Posted by: EyesWideShut at August 13, 2008 1:41 PM

Mugabe, Castro, Lenin, Stalin, Mao, Hugo Chavez also sold a superior society to the masses. It was a tough sell so they used lying and force. Since Tiananmen Square, force has been harder to apply, but their skills in lying and deception obviously remain intact.

Dion and the Libs can't use force so they are are left with lying and bribing. It is disgusting is that huge swathes of Ontario voters will buy what the Libs are selling. A Canadian society where no man or woman has the right to exist for his/her own sake. Where a citizens life and work does not belong to him/her but to a society that only the Libs can be trusted to create.

Meanwhile Conservatives have not killed off mindless social control programs like the HRC and Gun registry, and they continue to expand government spending to buy off Ontario and Quebec voters.

The voters in Canada want collectivism and the price we pay is to accept the same kind of lying and deception that the Chinese demonstrate.

If it wasn't so sad it would be funny.

Posted by: RCGZ at August 13, 2008 1:50 PM

"I prefer looking at Laurie Dhue than Lisa La Phlegm. How about you?"-John V

I am more of a Marcia Mcmillan from CTV Newsnet fan myself

Posted by: Right of centre at August 13, 2008 2:02 PM

"The state-run China Daily wrote that 'songbird' Lin was on the way to becoming a major star, and it quoted her father as saying his daughter had become an international singing sensation..."

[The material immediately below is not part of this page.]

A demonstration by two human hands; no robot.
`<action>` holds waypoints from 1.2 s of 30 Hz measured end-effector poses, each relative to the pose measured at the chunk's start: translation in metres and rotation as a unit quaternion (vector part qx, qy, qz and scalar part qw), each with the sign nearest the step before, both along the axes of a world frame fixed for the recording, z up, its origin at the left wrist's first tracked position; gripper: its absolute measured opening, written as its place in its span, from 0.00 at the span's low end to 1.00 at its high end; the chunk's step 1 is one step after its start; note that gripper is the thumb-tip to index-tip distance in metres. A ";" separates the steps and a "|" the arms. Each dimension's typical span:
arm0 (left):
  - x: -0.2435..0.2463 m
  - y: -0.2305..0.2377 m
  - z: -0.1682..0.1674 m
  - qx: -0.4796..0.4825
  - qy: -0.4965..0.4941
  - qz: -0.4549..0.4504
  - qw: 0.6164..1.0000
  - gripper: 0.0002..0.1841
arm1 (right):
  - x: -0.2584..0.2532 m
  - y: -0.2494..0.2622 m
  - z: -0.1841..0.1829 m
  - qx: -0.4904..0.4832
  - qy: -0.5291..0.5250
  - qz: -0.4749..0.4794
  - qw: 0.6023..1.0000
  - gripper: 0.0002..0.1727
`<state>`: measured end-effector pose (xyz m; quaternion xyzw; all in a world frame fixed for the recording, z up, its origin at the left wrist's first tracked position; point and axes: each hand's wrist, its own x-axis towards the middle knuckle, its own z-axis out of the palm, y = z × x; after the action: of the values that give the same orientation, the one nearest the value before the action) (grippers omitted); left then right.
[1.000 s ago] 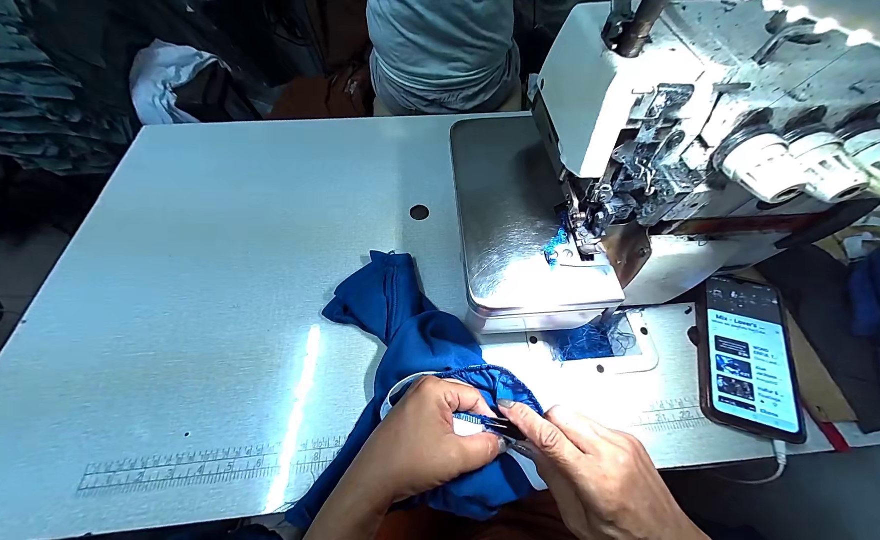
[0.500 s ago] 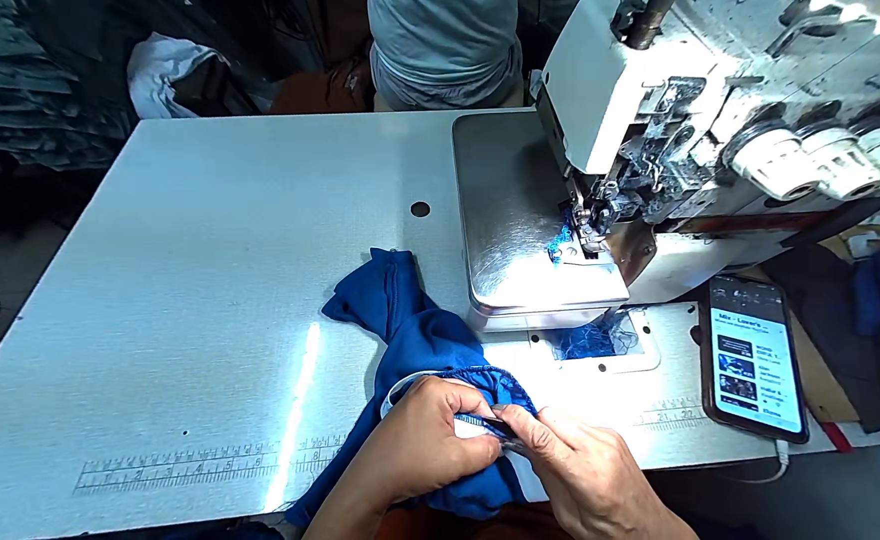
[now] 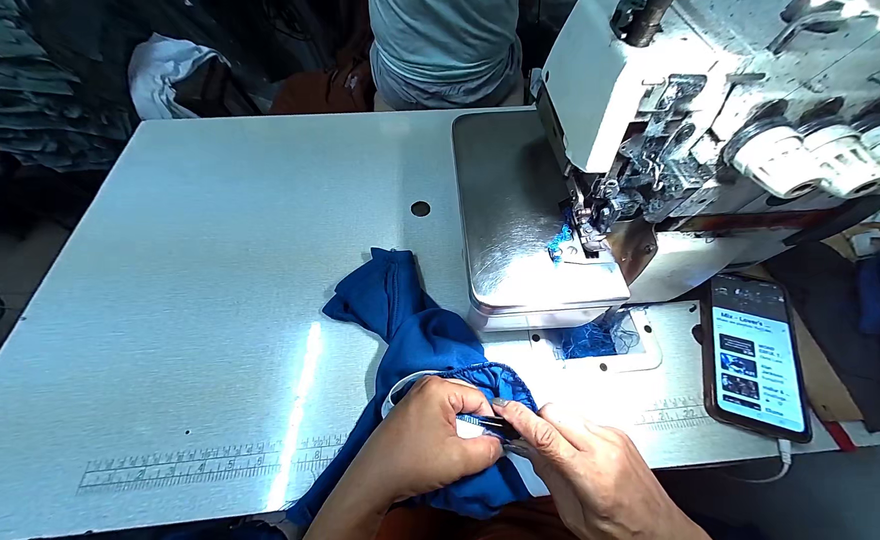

ET, you wrote "The Chinese want to create an image of themselves as participants in the modern world. What they need from the West is an acknowledgement that they can be such..."

If China's government considers it perfectly reasonable to maintain stability through the use of propagandistic, utter fabrications followed up by excision of the truth, why should *we* take their lies and fraudulence at face value and then say "welcome to the modern world"?

If they want to join the modern world, wouldn't we be doing them a favour by pointing out to them that their use of pure centralized state propaganda -- active lying, with proscriptions against individuals who tell the truth -- on a vast, premeditated scale is anathema to the modern West?

At the point when they use such techniques in their effort to convince Westerners that they're the glorious nation they want their citizens to think they are, shouldn't we at least reject the validity of the message?

You could type out ten thousand pages of evidence that such centralized truth-control tactics are fundamental to their society, ET, and you can explain how in China individuals are fodder for the larger collectivist ambitions, and that it's simply the Chinese way, but such finely detailed, accurate description is not any kind of argument that their approach can comfortably co-exist with other nations in the modern developed world.

Should we take propaganda and lies for their intended purposes, or should we point out that we see such a false front for what it is?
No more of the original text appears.